Several health carriers have agreed to take a break from selling new private Medicare fee-for-service coverage.
The Centers for Medicare and Medicaid Services already has responded to consumer group criticisms of marketing of plans in its newly expanded private Medicare FFS program by setting new systems and management controls requirements that will take effect Oct. 1.
Now the CMS says 7 carriers have agreed voluntarily to suspend marketing altogether while implementing the safeguards required by CMS and other safeguards.
The 7 carriers are units of Aon Corp., Chicago; Blue Cross and Blue Shield of Tennessee, Chattanooga, Tenn.; Coventry Health Care Inc., Bethesda, Md.; Humana Inc., Louisville, Ky.; UnitedHealth Group Inc., Minnetonka, Minn.; Universal American Financial Corp., Rye Brook, N.Y.; and WellCare Health Plans Inc., Tampa, Fla.
The suspensions will be lifted when CMS certifies that plans have the systems and management controls in place to meet the Oct. 1 conditions, CMS officials say.
“This voluntary agreement demonstrates that CMS and the plans are stepping up to ensure that deceptive marketing practices end immediately, and that beneficiaries understand what they are purchasing,” Leslie Norwalk, acting CMS administrator, says in a statement.
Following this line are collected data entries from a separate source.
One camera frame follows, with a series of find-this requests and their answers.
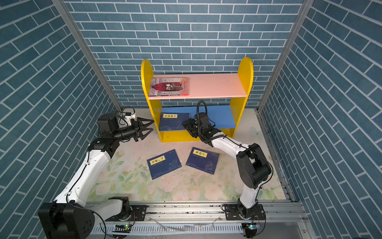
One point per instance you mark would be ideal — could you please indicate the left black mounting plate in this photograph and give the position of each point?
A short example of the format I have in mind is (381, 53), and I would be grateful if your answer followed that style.
(136, 213)

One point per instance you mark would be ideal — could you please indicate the aluminium corner post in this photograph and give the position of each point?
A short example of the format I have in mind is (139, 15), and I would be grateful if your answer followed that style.
(285, 52)
(76, 33)

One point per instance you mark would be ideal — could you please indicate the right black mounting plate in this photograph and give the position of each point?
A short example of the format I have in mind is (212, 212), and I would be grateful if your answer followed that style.
(235, 212)

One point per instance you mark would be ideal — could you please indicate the right aluminium corner post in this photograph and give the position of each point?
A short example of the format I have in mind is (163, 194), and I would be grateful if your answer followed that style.
(285, 52)

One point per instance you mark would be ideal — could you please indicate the green circuit board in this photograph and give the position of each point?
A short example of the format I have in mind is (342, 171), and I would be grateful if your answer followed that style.
(250, 229)
(125, 228)

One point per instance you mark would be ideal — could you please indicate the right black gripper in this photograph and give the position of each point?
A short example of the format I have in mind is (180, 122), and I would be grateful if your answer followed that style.
(189, 124)

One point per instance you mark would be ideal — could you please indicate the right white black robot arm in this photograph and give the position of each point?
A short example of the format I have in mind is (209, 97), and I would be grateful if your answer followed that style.
(254, 168)

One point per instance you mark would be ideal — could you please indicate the left green circuit board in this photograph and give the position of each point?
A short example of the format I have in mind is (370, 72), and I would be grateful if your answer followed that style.
(125, 228)

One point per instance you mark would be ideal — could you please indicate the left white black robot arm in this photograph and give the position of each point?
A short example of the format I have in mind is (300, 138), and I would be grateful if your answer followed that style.
(67, 217)

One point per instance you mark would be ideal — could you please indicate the left aluminium corner post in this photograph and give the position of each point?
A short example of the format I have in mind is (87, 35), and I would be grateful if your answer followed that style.
(76, 33)

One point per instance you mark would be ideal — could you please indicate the white slotted cable duct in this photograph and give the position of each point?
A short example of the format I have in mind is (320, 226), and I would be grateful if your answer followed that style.
(153, 229)

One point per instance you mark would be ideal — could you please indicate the black mounting plate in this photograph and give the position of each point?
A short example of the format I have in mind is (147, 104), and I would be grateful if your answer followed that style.
(235, 212)
(136, 213)

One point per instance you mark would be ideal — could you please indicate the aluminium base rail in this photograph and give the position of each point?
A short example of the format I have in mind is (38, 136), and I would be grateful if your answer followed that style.
(284, 219)

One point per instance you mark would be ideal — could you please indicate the pink red cover book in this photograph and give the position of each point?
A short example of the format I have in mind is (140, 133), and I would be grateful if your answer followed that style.
(172, 86)

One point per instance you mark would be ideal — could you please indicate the right green circuit board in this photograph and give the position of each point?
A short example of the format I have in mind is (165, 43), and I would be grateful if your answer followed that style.
(250, 229)

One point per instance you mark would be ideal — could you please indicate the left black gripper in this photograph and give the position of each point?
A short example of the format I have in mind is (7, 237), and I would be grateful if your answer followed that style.
(145, 120)

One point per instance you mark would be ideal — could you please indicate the yellow pink blue bookshelf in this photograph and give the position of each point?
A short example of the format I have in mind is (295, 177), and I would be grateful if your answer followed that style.
(236, 86)

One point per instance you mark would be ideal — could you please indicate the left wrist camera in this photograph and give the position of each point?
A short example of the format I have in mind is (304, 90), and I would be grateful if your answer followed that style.
(128, 114)

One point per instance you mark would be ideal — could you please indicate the navy book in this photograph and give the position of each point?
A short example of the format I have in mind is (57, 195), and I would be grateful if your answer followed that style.
(203, 160)
(163, 164)
(172, 121)

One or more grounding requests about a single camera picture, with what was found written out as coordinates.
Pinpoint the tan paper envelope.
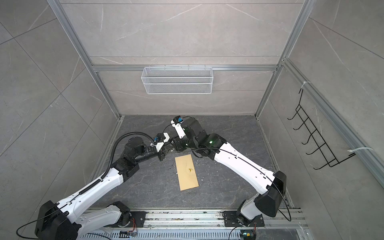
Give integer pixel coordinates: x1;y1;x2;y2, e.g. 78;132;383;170
175;155;199;191

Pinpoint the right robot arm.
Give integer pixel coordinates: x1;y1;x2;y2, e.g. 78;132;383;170
171;116;287;226

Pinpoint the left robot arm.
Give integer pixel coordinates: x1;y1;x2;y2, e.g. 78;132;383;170
35;132;170;240

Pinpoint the right black camera cable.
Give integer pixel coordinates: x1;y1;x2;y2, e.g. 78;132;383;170
161;116;229;158

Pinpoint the black camera cable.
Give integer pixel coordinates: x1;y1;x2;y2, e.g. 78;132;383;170
100;131;155;181
161;116;229;158

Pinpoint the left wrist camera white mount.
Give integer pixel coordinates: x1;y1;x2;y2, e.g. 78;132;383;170
154;133;170;153

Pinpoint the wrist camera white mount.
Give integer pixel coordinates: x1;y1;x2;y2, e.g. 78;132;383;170
171;116;186;139
154;133;170;153

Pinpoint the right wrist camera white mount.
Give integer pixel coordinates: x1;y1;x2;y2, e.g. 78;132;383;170
171;116;186;139

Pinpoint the left black camera cable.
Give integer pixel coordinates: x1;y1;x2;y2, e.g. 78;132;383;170
100;131;155;181

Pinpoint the white wire mesh basket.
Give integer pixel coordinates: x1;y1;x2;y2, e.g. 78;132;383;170
141;67;214;95

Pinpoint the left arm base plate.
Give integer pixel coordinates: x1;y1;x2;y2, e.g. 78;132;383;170
118;212;147;229

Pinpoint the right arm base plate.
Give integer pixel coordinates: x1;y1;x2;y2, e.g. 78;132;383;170
222;211;265;228

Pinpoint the slotted cable duct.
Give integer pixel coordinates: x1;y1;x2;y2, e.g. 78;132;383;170
79;229;242;240

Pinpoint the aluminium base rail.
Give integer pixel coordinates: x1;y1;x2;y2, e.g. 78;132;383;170
89;209;310;232

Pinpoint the black wire hook rack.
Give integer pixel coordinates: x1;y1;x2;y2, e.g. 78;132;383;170
287;89;356;171

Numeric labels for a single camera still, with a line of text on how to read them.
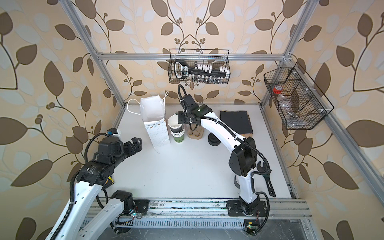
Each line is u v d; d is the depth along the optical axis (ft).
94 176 1.54
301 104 2.41
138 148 2.18
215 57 2.99
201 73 2.76
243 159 1.61
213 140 3.14
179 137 2.99
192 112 2.02
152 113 3.36
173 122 2.89
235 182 2.65
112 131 2.07
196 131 3.33
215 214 2.42
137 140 2.22
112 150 1.75
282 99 2.29
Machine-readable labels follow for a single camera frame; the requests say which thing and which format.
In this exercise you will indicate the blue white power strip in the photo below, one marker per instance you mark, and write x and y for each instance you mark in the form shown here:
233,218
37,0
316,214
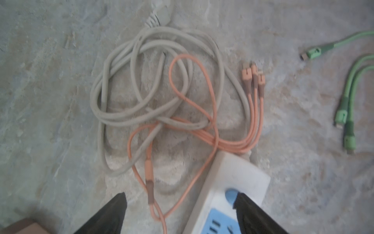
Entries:
229,174

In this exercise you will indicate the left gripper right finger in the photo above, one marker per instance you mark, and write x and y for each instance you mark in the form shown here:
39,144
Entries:
253,219

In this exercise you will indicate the pink charger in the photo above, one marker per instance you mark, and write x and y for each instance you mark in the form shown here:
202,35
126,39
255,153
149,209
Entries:
25,226

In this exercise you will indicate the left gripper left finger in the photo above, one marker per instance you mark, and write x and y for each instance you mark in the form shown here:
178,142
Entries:
109,219

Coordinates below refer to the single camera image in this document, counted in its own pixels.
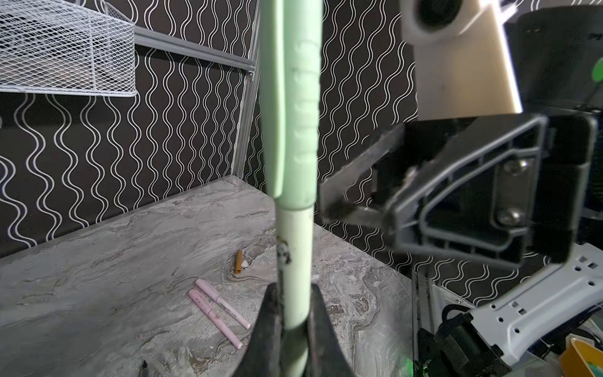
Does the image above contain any white mesh basket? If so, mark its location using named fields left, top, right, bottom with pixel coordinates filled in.
left=1, top=1, right=136, bottom=97

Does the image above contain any green pen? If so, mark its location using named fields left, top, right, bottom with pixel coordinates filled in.
left=276, top=207, right=313, bottom=376

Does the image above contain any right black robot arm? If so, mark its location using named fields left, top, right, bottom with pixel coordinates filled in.
left=318, top=1, right=602, bottom=376

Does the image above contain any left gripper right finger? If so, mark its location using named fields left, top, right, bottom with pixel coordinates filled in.
left=306, top=284, right=355, bottom=376

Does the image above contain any orange pen cap right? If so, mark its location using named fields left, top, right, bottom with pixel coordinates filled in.
left=233, top=250, right=244, bottom=275

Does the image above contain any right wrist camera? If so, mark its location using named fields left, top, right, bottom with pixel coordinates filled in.
left=400, top=1, right=523, bottom=121

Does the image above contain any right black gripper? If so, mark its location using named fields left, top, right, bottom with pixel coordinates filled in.
left=319, top=113, right=598, bottom=266

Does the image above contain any white pink pen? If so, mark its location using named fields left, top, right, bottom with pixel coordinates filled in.
left=195, top=279, right=251, bottom=329

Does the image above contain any green pen cap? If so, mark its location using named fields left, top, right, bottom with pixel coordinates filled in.
left=259, top=1, right=323, bottom=210

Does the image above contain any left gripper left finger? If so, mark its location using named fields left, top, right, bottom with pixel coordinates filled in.
left=233, top=283, right=282, bottom=377

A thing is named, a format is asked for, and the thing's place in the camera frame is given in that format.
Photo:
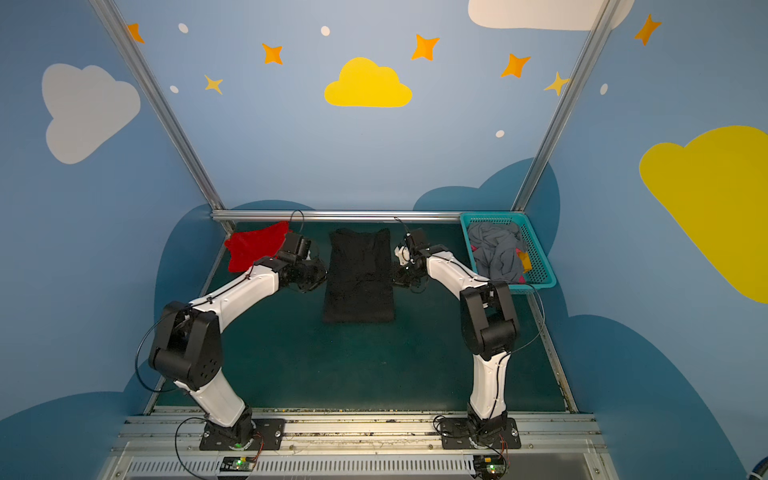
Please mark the green circuit board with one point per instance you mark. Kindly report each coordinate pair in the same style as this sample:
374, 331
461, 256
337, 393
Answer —
238, 464
488, 467

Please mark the grey t shirt in basket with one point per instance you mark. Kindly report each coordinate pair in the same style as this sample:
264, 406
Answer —
495, 251

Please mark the right aluminium corner post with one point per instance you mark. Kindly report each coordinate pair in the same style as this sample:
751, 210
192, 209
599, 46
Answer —
584, 65

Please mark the yellow garment in basket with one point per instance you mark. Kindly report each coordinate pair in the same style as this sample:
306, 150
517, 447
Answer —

The private FFS program, which relies on private insurers to provide Medicare plans which permit members to see any willing provider, now has about 1.3 million members, Norwalk says.
The CMS has received 2,700 complaints about agents selling private FFS plans between December 2006 and April 2007, Norwalk says.
Companies that violate the “voluntary agreement” to suspend marketing “will be subject to a full range of available penalties, which can include suspension of enrollment, suspension of payment for new enrollees, civil-monetary penalties, and termination of the plan’s involvement in the Medicare program,” officials say.
The full range of updated conditions will be in effect for all sponsors of private FFS plans beginning Oct. 1, and violations of those conditions will be subject to the same types of penalties, officials say.
The CMS is requiring of private FFS plan sellers that:
- All materials, including advertisements, enrollment materials, and materials used at sales presentations by employees or contracted representatives of a health insurance company must include CMS model disclaimer language.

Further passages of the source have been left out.